Excerpts from a dataset:
=== Section Start ===

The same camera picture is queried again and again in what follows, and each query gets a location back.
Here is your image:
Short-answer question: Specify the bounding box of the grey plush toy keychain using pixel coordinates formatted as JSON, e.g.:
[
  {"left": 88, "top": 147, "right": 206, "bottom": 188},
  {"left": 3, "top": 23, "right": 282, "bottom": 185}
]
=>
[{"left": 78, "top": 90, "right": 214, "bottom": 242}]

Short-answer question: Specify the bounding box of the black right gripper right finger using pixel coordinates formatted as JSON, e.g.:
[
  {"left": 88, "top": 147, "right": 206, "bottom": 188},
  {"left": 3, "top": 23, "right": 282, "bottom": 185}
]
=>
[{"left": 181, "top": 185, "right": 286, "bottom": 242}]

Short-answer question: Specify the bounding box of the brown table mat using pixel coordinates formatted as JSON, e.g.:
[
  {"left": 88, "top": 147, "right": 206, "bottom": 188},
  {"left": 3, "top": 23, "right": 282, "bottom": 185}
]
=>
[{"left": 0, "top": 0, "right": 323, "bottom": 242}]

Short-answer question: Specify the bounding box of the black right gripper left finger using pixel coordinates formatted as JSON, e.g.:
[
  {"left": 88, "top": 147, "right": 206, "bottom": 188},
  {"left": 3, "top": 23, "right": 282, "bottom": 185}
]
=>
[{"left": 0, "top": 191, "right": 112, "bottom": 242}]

=== Section End ===

Work instruction =
Where the line containing "right gripper right" appears, start copying, and go on exactly through the last line of the data.

Exercise solution =
Short-answer question: Specify the bounding box of the black right gripper right finger using pixel coordinates formatted as JSON, e.g.:
[
  {"left": 88, "top": 147, "right": 206, "bottom": 188},
  {"left": 3, "top": 23, "right": 282, "bottom": 185}
]
=>
[{"left": 181, "top": 185, "right": 286, "bottom": 242}]

Short-answer question: Specify the bounding box of the brown table mat using pixel coordinates formatted as JSON, e.g.:
[
  {"left": 88, "top": 147, "right": 206, "bottom": 188},
  {"left": 3, "top": 23, "right": 282, "bottom": 185}
]
=>
[{"left": 0, "top": 0, "right": 323, "bottom": 242}]

Short-answer question: Specify the bounding box of the black right gripper left finger using pixel coordinates formatted as JSON, e.g.:
[
  {"left": 88, "top": 147, "right": 206, "bottom": 188},
  {"left": 3, "top": 23, "right": 282, "bottom": 185}
]
=>
[{"left": 0, "top": 191, "right": 112, "bottom": 242}]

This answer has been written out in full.